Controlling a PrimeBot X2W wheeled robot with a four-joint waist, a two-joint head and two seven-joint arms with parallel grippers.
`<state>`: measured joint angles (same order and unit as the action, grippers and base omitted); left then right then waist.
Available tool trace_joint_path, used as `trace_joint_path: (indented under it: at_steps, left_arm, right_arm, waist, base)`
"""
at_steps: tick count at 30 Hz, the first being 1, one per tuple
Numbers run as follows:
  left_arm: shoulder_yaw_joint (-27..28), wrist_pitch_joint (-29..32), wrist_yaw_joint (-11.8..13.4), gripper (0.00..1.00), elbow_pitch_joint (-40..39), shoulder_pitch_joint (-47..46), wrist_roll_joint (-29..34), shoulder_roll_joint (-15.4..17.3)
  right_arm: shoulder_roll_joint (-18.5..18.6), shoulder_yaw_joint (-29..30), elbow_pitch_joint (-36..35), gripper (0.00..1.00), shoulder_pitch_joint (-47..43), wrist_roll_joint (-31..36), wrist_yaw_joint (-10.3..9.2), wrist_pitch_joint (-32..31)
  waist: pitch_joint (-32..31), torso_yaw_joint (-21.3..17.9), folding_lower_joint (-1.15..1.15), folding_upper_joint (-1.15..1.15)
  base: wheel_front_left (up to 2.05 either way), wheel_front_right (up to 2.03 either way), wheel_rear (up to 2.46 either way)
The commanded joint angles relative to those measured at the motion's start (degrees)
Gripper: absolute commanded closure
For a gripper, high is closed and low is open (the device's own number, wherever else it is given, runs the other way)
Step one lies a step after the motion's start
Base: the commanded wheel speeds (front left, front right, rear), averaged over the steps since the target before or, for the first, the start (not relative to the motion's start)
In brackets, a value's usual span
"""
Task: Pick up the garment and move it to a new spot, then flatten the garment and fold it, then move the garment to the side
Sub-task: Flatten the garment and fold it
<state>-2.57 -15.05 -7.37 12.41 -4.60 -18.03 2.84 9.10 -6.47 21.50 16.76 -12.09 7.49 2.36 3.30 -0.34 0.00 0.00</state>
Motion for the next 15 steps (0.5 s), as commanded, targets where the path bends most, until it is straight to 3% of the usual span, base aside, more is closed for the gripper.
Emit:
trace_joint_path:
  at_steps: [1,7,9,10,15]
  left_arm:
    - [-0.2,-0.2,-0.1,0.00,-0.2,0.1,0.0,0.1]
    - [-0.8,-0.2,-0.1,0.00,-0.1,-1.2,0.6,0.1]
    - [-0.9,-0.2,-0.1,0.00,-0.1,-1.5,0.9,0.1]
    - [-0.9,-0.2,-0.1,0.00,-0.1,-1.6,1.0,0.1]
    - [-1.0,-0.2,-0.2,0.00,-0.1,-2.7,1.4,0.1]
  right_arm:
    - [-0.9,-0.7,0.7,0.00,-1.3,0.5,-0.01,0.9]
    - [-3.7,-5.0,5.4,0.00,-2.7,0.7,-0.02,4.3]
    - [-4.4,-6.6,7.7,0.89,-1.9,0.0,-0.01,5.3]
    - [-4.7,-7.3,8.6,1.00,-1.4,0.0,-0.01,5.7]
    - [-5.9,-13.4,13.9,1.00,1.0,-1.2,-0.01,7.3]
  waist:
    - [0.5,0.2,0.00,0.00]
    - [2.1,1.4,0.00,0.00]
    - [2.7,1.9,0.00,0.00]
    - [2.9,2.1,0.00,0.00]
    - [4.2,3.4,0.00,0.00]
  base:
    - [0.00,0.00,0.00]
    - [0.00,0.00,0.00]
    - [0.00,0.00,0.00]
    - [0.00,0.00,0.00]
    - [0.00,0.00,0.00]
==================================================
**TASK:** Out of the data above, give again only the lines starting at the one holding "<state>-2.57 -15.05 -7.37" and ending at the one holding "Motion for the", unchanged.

**ANSWER SPACE:**
<state>-2.57 -15.05 -7.37 12.41 -4.60 -18.03 2.84 9.10 -6.47 21.50 16.76 -12.09 7.49 2.36 3.30 -0.34 0.00 0.00</state>
Motion for the next 15 steps (0.5 s), as commanded, targets where the path bends most, until it is straight to 3% of the usual span, base aside, more is closed for the gripper.

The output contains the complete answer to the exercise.